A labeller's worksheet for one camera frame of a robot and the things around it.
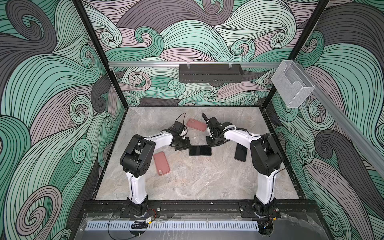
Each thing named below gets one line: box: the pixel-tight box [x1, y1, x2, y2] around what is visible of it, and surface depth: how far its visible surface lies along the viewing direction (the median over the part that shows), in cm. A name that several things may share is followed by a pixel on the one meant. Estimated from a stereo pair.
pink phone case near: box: [153, 151, 171, 176], surface depth 92 cm
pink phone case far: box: [186, 118, 207, 132], surface depth 113 cm
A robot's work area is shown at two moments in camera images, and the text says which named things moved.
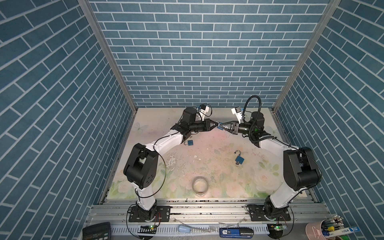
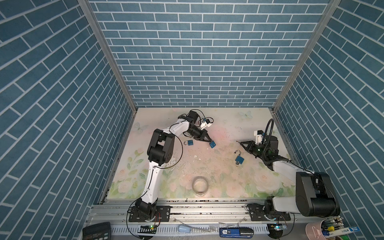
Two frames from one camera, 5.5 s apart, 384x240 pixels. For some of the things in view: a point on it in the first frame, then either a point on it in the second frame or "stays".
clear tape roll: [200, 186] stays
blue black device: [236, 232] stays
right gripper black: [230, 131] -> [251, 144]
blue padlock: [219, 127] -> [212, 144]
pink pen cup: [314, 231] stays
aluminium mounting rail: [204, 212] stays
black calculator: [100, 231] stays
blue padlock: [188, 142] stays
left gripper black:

---------------

- Exercise objective:
Reproduce verbatim the stretch of lines beginning with the one containing "pink pen cup: [314, 231] stays" and ending at the close of the entries above.

- Response to the task:
pink pen cup: [314, 231] stays
aluminium mounting rail: [204, 212] stays
black calculator: [100, 231] stays
blue padlock: [188, 142] stays
left gripper black:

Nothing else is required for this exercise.